How old should kids be before they can play unsupervised in a public park?
My current answer, for my kids, is 5. We live just three blocks from a busy park in a safe, walkable neighborhood with lots of eyes on the street, and by the time my twins are 5 (in the summer of 2024), I think they’ll be amply capable of walking to the park and playing without my supervision.
But most American parents don’t agree.
On average, “parents say children should be at least 10 years old to play unsupervised in their own front yard, 12 years old to stay home alone for an hour, and 14 to be unsupervised at a public park,” Arthur Brooks wrote this month in a column for The Atlantic, in which he urged against “teach[ing] your kids to fear the world.”
Brooks’ advice is wise, and I hope I’m following it. But I’m still worried about letting our kids take that walk once they’re old enough to do it—not because I’m afraid they’ll be kidnapped, but because I wonder if someone more paranoid than me will call the cops.
This isn’t a groundless concern. Parents in America can and occasionally do get in legal trouble for giving their children very small amounts of public freedom. In November of 2020, for example, a mother in Arizona was arrested for child endangerment because she let her 7-year-old and a 5-year-old friend stay at a playground while she ran to a nearby grocery store to get one thing.
There was an adult acquaintance leading an exercise class in the park, so the children had immediate recourse if something went wrong, and this was during pre-vaccine COVID, when you weren’t supposed to bring extra people to the store if you could avoid it. The mom ended up taking “a plea deal, in which the prosecutor would drop the charges if she took a parenting class.” But as of last month, she was still fighting to keep her name off Arizona’s Central Registry, a list of people “with proven reports of child abuse or neglect” who aren’t allowed to work with children.
That’s an exceptional case, yes. But it’s not a unique case. Free Range Kids author Lenore Skenazy documents similar stories with troubling regularity: The 8- and 10-year-olds escorted home by firefighters after someone called the cops on them for playing outside on their dead-end street. The mother who was tried (and, happily, acquitted) for felony child abandonment for letting her 12- and 14-year-olds stay home under multiple neighbors’ supervision for a few days while she and her husband were away. The mother who was questioned by police for letting her 5- and 7-year-olds pick up garbage on a street a few blocks from their home.
Three states—Texas, Utah, and Oklahoma—have passed laws protecting parents from legal scrutiny for, in the words of the Texas bill, “allow[ing their] child to engage in independent activities that are appropriate and typical for the child’s level of maturity, physical condition, developmental abilities, or culture.” That’s great, but I don’t live in Texas—and even if I did, there’s no guarantee my local police officers and neighbors would be aware of this protection (or agree that I should have it).
That inability to predict or determine how other people will respond to my kids exercising autonomy is why this (admittedly unlikely, but wholly possible) scenario worries me.

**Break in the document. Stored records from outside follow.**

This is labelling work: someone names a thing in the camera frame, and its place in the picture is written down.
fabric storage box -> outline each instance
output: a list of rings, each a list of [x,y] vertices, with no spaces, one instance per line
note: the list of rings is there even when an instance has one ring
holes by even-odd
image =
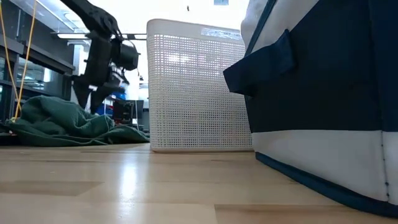
[[[238,30],[154,19],[147,52],[152,150],[252,150],[244,97],[223,77],[244,55]]]
[[[229,89],[246,96],[261,162],[395,218],[397,9],[396,0],[250,0],[246,56],[224,71]]]

black equipment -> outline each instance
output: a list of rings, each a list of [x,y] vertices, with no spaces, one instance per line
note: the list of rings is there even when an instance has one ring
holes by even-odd
[[[61,2],[75,12],[90,31],[87,37],[91,39],[91,47],[85,73],[73,76],[72,80],[79,105],[85,108],[91,93],[90,111],[95,113],[107,96],[115,91],[124,92],[121,82],[129,84],[124,71],[137,68],[139,53],[134,46],[123,44],[118,22],[104,9],[87,0]],[[96,86],[96,91],[92,91],[90,85]]]

perforated plastic panel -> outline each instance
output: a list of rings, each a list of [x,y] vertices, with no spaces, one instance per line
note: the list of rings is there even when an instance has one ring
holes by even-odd
[[[147,48],[152,150],[252,150],[244,98],[222,73],[244,55],[238,30],[156,19]]]

navy fabric strap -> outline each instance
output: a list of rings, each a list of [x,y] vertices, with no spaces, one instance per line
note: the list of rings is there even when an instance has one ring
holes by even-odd
[[[275,6],[277,0],[268,0],[266,7],[264,8],[261,17],[259,19],[259,22],[257,23],[257,27],[256,30],[254,30],[253,36],[250,39],[250,43],[248,45],[248,49],[246,50],[246,53],[244,54],[244,56],[248,56],[249,54],[251,54],[251,52],[253,51],[253,48],[257,42],[257,39],[259,38],[262,28],[264,27],[264,25],[266,24],[269,14],[271,14],[272,9]]]

ceiling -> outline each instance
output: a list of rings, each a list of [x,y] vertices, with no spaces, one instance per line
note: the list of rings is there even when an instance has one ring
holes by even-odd
[[[34,0],[11,1],[32,14]],[[215,0],[89,0],[113,15],[123,33],[146,33],[146,24],[151,19],[172,19],[239,29],[248,1],[229,0],[227,6],[215,6]],[[61,0],[37,2],[37,19],[55,32],[87,32],[80,18]]]

I can teach my children not to fear the world, to be responsible, and to take appropriate precautions for other potential risks they’d face walking to the park—chiefly, being hit by an oversized truck or SUV with a tall, square front that makes small bodies difficult to see and easy to smash.
But how do I teach everyone else that letting kids take a walk in a historic neighborhood designed for walking is totally okay? How do I convince other people that it’s normal, actually, for children to explore the world on their own? That roaming a block—or a mile, or more—before turning 10 is not only fine but good, something children are perfectly able to do with a little parental preparation and something they should do in the process of becoming competent, confident adults. That even with the last few years’ increase in some types of crime (mainly murder), violent crime (including murder) remains markedly lower than it was when I was a child. That my children walking to the park will be safer from violence than I would have been doing the same thing at the same age in the nostalgia-glazed early 1990s.
I understand, of course, the many reasons other parents have for keeping their children on a tighter leash. Some of those fears (like big trucks) are more realistic than others (like stranger abduction), but I understand them all. With parental anxieties and a built environment designed for harried adults in ever-larger cars, we’ve made a world that in many places is objectively inhospitable to independent children. And as the children were called indoors, confined first to the block, then the yard, then the backyard, then the open-concept living room-kitchen combo where mom can see you at literally all times, we’ve forgotten that the world doesn’t have to be that way.
We’ve made it strange for kids to go on a walk, so it feels strange to see kids going on a walk. And that exactly is part of why, though I still worry I could end up the next cop-questioned mother, I want to let my own kids walk those three blocks and play alone at the park long before they turn 14.